To ensure Eloqua’s customers, dubbed “Eloquans”, can continue tracking revenue via third party platforms, the firm offers a social suite – a series of tools that integrates social aspects into customer content and create those contacts/prospects/leads via their social information. Additionally, the suite provides social sign-in which allows customers to track interest – examine how is that generating opportunities/leads and convert to revenue.
Keen to help their customers track the ever-growing social channels, earlier this year Eloqua added a Pinterest component to its AppCloud, the Cloud solution that integrates the various channels. “In this way you can integrate with third party social and still bring that rich buyer behaviour into your Eloqua solution to properly segment and target and get a more relevant experience, which we know drives a better response.”
So with its “exponential” growth, what lies ahead for Eloqua’s future?
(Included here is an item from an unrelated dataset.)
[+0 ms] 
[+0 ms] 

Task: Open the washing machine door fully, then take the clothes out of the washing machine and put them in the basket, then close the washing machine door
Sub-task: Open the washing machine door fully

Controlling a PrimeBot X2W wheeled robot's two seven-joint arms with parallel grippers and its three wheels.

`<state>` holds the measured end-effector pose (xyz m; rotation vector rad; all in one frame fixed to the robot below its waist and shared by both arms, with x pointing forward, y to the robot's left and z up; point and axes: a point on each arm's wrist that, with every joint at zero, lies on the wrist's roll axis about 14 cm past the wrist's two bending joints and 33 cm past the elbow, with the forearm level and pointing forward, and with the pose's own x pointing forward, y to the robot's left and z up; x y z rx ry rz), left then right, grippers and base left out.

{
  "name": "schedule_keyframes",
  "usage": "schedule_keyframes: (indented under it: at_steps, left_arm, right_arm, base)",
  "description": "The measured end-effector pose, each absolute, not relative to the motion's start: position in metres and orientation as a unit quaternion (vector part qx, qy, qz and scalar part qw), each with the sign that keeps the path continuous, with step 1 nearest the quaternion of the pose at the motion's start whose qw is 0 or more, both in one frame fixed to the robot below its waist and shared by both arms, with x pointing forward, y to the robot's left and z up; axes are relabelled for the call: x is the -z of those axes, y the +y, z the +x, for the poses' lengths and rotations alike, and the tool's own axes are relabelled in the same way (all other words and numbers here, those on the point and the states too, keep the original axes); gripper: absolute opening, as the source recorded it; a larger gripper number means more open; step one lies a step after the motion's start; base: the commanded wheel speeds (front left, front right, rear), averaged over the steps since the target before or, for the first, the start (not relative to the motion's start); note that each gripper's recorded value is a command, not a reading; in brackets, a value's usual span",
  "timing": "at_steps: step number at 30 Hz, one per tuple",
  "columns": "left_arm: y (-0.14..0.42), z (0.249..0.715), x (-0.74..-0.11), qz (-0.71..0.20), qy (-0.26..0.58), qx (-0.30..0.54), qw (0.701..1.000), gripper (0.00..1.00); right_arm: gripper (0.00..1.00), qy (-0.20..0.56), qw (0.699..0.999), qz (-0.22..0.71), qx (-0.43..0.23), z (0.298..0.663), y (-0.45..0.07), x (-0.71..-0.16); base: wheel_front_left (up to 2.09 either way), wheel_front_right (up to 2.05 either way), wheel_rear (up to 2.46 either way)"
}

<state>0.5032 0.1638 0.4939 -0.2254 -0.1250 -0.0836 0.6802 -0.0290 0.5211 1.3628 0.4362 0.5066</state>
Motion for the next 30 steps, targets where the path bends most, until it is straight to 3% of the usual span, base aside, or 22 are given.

With the impending IPO (no date announced yet), Wheldon can say nothing other than “the future looks bright.”
“We're reaching a point where it's mainstream, where people are talking about it in a more general sense. It’s a conversation that happens much more frequently. When you go to events there's people who recognise what the concepts are and are trying to do these things and even though all that's happening, we're just getting started,” he concludes.